• [Work instruction] Starting from the first line, set down the entire listing exactly.

• [Data segment]
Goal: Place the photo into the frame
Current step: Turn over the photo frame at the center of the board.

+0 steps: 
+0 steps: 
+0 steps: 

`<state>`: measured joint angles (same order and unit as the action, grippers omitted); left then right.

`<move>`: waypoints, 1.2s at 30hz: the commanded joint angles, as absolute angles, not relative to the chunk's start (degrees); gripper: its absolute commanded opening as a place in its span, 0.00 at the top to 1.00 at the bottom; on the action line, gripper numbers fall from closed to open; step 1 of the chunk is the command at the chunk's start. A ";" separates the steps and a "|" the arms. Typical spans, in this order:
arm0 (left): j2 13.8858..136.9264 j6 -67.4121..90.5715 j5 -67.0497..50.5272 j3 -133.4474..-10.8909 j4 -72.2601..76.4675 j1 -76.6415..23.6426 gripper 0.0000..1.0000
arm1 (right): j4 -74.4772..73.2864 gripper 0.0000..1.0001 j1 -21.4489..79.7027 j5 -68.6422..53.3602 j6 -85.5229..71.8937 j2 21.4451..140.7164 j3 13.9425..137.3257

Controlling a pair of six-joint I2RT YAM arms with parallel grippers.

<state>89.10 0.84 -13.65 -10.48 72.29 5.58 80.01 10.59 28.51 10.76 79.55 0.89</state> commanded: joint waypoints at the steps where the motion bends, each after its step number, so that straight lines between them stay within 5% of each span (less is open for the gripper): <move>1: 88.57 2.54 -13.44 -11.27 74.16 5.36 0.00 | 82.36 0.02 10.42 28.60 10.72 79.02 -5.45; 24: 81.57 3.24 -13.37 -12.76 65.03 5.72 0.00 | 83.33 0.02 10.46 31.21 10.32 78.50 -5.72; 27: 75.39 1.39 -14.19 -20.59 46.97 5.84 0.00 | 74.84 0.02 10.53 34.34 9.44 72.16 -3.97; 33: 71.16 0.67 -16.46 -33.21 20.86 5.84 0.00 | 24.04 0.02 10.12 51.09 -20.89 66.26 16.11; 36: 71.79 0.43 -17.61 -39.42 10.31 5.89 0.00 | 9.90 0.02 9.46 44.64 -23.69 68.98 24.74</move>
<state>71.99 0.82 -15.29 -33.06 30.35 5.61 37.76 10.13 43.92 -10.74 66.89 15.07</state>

• [Task solution]
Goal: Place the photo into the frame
Current step: Turn over the photo frame at the center of the board.

+0 steps: 
+0 steps: 
+0 steps: 

`<state>`: measured joint angles (same order and unit as the action, grippers omitted); left then right.

`<move>`: waypoints, 1.2s at 30hz: the commanded joint angles, as absolute angles, not relative to the chunk's start (degrees); gripper: its absolute commanded opening as a place in its span, 0.00 at the top to 1.00 at the bottom; on the action line, gripper numbers fall from closed to open; step 1 of the chunk is the command at the chunk's start. A ";" separates the steps and a "|" the arms. Typical spans, in this order:
arm0 (left): j2 13.8858..136.9264 j6 -67.4121..90.5715 j5 -67.0497..50.5272 j3 -133.4474..-10.8909 j4 -72.2601..76.4675 j1 -76.6415..23.6426 gripper 0.0000..1.0000
arm1 (right): j4 -74.4772..73.2864 gripper 0.0000..1.0001 j1 -21.4489..79.7027 j5 -68.6422..53.3602 j6 -85.5229..71.8937 j2 21.4451..140.7164 j3 13.9425..137.3257

Controlling a pair of six-joint I2RT YAM arms with parallel grippers.

<state>89.10 0.84 -13.65 -10.48 72.29 5.58 80.01 10.59 28.51 10.76 79.55 0.89</state> commanded: joint waypoints at the steps where the motion bends, each after its step number, so that straight lines between them stay within 5% of each span (less is open for the gripper): <move>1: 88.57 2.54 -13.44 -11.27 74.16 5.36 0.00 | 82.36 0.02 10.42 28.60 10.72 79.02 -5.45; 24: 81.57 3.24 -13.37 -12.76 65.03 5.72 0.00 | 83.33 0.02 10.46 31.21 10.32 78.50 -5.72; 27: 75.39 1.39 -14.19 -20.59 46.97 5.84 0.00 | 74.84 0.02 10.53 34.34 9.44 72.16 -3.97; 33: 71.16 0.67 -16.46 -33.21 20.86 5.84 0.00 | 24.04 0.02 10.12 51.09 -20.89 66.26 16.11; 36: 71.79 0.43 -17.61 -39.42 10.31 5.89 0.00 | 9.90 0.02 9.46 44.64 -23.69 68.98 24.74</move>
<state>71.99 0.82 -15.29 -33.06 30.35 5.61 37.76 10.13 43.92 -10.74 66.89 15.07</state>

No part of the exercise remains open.